I believe these are the issues we should be discussing, and not the (somewhat) foolish comments of a few folks who feel that the word scrotum is offensive.

**Just Added - Forgive me for being behind the times, as I've been out of town for several days. Over at educating alice, Monica Edinger wrote about this very topic before I did. She, of course, presents her ideas much more eloquently. Please head on over and check out What I Do With Discomforting Words, Scrotum Not Being One of Them.


  1. Wow--that is tough. I would read it as is with the explanation. That is very powerful and I'm sure that the conversations are powerful, too.

  2. A great post--such an important issue. I am almost finished with The Higher Power of Lucky and see the word "scrotum" as a non-issue now that I have almost read the entire book. I agree that it is not difficult compared to real issues that are hard and big.

  3. Very interesting post. Thanks for sharing your experience.

  4. Tricia,

    This is a completely fantastic lesson. Fantastic. If you get every single one of those students to think hard about why this book needs to be read, how they are going to deal with difficult, but important matter like this --- well, you have totally succeeded.


  5. Hi Monica,
    Thanks so much for writing. I do hope these students walk away from class thinking critically about the value of reading aloud, even when it entails reading difficult subject matter. And I hope that this experience helps prepare them to deal with the diversity they will face in their own classrooms.

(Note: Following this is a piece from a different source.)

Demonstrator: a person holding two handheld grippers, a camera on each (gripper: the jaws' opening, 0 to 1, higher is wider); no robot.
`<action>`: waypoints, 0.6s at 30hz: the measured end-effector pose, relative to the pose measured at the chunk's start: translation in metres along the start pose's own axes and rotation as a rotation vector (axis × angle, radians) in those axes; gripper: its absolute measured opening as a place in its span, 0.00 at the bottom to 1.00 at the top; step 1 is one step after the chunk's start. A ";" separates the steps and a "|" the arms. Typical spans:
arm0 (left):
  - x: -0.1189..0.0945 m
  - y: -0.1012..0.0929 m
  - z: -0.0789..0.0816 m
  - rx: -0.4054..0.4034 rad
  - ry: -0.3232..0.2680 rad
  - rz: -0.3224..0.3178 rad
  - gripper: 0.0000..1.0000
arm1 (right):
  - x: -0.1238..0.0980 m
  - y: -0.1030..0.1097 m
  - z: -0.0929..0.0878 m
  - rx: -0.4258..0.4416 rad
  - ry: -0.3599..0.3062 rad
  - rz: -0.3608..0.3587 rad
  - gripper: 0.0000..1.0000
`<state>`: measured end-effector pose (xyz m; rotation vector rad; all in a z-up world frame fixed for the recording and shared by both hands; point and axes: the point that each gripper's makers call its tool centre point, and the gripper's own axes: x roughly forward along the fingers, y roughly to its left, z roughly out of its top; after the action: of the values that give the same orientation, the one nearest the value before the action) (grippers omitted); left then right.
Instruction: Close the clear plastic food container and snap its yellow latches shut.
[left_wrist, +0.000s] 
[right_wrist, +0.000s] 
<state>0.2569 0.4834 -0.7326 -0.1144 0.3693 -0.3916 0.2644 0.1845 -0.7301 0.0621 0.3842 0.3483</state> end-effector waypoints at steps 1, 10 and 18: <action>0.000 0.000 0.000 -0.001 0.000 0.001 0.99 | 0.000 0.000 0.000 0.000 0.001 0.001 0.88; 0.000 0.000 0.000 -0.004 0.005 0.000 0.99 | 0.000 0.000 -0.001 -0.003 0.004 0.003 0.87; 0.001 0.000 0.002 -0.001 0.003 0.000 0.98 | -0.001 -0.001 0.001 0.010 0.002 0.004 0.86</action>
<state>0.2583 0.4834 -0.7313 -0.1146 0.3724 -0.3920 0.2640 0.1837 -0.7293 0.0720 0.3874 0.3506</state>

  6. Thank you for this post. I struggle with reading these heart breaking books too. There have been a lot of books I have blogged about in the past six months that I said to myself "I can't read this out loud to a child. I just can't bear it - it's too painful." But of course those are the books we need to read. It might often seem easier at first to just avoid the horrifying true topics, but once you brave the discomfort and open it up there is no more important work than learning to talk about it and allowing others to do the same. Isn't the classroom one of the places we should be able to do that? Home being the first place, of course. Thank you so much for this post and this lesson.